Welcome to the blog of the Rehoboth Beach Cheese Company. Pull up a bar stool and experience our Counter Culture!

I'm Andy Meddick, Owner and President of the Rehoboth Beach Cheese Company. In 2005, I left my corporate I.T. job in Washington DC, to relocate with my spouse's business to the DE beaches. What to do now we live in a state where chicken houses can often outnumber human? Faced with a four hour round trip to the closest decent food market, I opened my first store, Good For You Market, a full service grocery store, focusing on organic, natural, and gourmet foods. In the worst economy since the 1930s, I won Best of Delaware awards three years running. After four years, I decided to simplify the business, re-aligning to focus on what we did best. The result is the Rehoboth Beach Cheese Company. We sell (retail and wholesale) artisan/farmstead cheeses, charcuterie, organic produce,and other specialty foods such as spices and seasonings. We also teach cheese classes, cater, sell online, and consult with other businesses to build their cheese programs.

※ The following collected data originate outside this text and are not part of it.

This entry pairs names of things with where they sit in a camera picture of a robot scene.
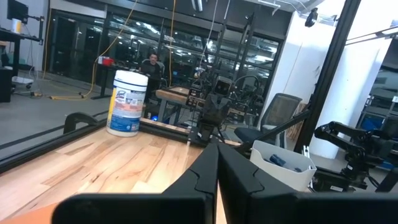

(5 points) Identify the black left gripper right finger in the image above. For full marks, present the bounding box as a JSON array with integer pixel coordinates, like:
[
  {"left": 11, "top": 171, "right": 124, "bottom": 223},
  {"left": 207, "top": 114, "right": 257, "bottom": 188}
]
[{"left": 218, "top": 144, "right": 398, "bottom": 224}]

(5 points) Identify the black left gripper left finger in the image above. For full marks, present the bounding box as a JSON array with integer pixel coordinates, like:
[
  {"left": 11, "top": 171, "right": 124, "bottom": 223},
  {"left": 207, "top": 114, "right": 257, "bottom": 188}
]
[{"left": 51, "top": 143, "right": 219, "bottom": 224}]

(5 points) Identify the pale grey plastic bin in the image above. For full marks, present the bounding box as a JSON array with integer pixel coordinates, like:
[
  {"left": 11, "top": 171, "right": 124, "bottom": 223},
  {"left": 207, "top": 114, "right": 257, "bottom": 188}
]
[{"left": 249, "top": 139, "right": 317, "bottom": 192}]

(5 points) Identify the background wooden table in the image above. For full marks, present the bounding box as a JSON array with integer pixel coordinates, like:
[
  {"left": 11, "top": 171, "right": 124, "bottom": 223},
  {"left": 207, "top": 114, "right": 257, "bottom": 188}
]
[{"left": 154, "top": 86, "right": 246, "bottom": 125}]

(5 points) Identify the mesh office chair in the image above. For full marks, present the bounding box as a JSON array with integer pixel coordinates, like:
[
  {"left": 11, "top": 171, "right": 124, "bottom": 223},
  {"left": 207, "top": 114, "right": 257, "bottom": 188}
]
[{"left": 233, "top": 92, "right": 303, "bottom": 149}]

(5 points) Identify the person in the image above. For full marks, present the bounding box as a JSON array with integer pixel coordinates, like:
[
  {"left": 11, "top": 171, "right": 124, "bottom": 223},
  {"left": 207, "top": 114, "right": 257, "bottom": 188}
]
[{"left": 139, "top": 52, "right": 166, "bottom": 82}]

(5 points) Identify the white wipes canister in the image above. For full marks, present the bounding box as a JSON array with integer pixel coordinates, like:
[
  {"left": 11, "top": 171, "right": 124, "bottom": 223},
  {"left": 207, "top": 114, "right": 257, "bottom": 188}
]
[{"left": 106, "top": 69, "right": 149, "bottom": 138}]

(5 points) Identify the red box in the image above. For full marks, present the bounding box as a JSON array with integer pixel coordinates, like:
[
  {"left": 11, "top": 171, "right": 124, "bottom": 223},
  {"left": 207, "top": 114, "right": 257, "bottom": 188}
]
[{"left": 98, "top": 55, "right": 114, "bottom": 67}]

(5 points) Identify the black desk monitor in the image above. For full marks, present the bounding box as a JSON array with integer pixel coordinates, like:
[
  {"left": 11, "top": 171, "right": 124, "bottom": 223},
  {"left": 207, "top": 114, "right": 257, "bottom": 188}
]
[{"left": 6, "top": 0, "right": 30, "bottom": 24}]

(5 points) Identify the black ceiling camera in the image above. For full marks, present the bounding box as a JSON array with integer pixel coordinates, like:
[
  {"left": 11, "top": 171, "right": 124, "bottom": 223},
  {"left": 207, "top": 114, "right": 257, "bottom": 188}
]
[{"left": 304, "top": 6, "right": 320, "bottom": 28}]

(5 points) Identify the black aluminium rig frame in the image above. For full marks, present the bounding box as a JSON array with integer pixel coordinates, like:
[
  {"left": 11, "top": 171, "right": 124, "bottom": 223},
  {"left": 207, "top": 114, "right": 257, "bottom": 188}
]
[{"left": 0, "top": 0, "right": 357, "bottom": 174}]

I've learned much since starting out. For example, staffing was a steep learning curve, and I discovered that a savvy sales and marketing professional lay dormant in an I.T. geek! Systems analysis, business analysis, database design and development, data architecture, web design, specialty cheeses and foods, organic farming, catering, and cooking. What do all these threads have in common? Curiosity! It begets technique, which in turn begets better solutions to commond needs. Why complain about lack of choice, if you're not willing to offer an alternative? Our move, and my business development has taught me to participate in life, and to be ever curious! Enjoy!

Jun 23, 2009


You eat this? A question commonly heard on Route 9 in Lewes. Actually, no, I drink this! Well, first I cut this, then I juice this, and then I drink this. What is, “This?” Well This Be Wheatgrass!

First experimented with as a food in the 1930s by Charles F. Schnabel and popularized by Dr Ann Wigmore in the 1960s, wheatgrass is so densely packed with nutrients and has been spoken of as a curative for many conditions that it may just well qualify for, “Miracle Food” status.

Wheatgrass is the young sprouted grass of hard winter wheat. Although technically any member of the common wheat grain family Triticum Aestivum that has been allowed to sprout into a short grass can be considered wheatgrass. Indoor grown wheatgrass grows from 8-14 days before it is harvested.

Wheatgrass is freshly juiced in a juice machine custom designed for narrow blade greens, dried into a powder, or juiced and then flash frozen. I recommend the fresh juice, drank immediately after cutting and juicing, in order to benefit most from wheatgrass’ high nutritional load.

Wheatgrass juice is claimed as an effective healer because it contains chlorophyll, all minerals known to man, and vitamins A, B-complex, C, E, and K. Wheatgrass is extremely rich in protein, and contains 17 amino acids, the building blocks of protein.

1oz of wheatgrass is claimed to have the nutritional equivalence of 2.2lb of vegetables, be high in vitamin B12, promotes detoxification due to the extremely high chlorophyll content.

It is curious to me that the beneficial properties of wheatgrass are so debated that this gives many of us license not to drink it. It’s as if we’re looking for an excuse not to – an ‘easy out,’ if you will. I agree that Wheatgrass is very much an acquired taste – looking like grass, and tasting very much like fresh sweet green peas. The experience is very much like drinking pea juice. I’ll leave the contentious debating to the nutritionists and medical professionals. One thing I do know is that, juicing fresh grown, organic wheatgrass, cut fresh at no more than 7 inches in length (then it gets too old), gives us a very potent shot of ‘living’ food. Forget the debate – eventually all debates catch up to Grandma’s philosophy of balance and moderation in all things anyway. Make wheatgrass a regular part of your balanced diet. You will feel the difference. I have.

Stop on into the Good For You Market on Route 9 in Lewes, DE any Saturday in June, between 12 and 2pm and have a free 1oz shot of organic fresh-cut, fresh-juiced wheatgrass on us. Our new organic juice and coffee bar (“Auntie’s Bar, as in “Auntie Oxidant” – the Good For You Market store mascot) will be opening in July.

Yes, I said, “Auntie’s Bar” and not, “Andy’s Bar.” It’s my accent you see!

So, we all love green, right? I know you all love saving green! So, see you at Auntie’s Bar, where we’ll be drinking green and showing off our wheatgrass ‘staches, Andy.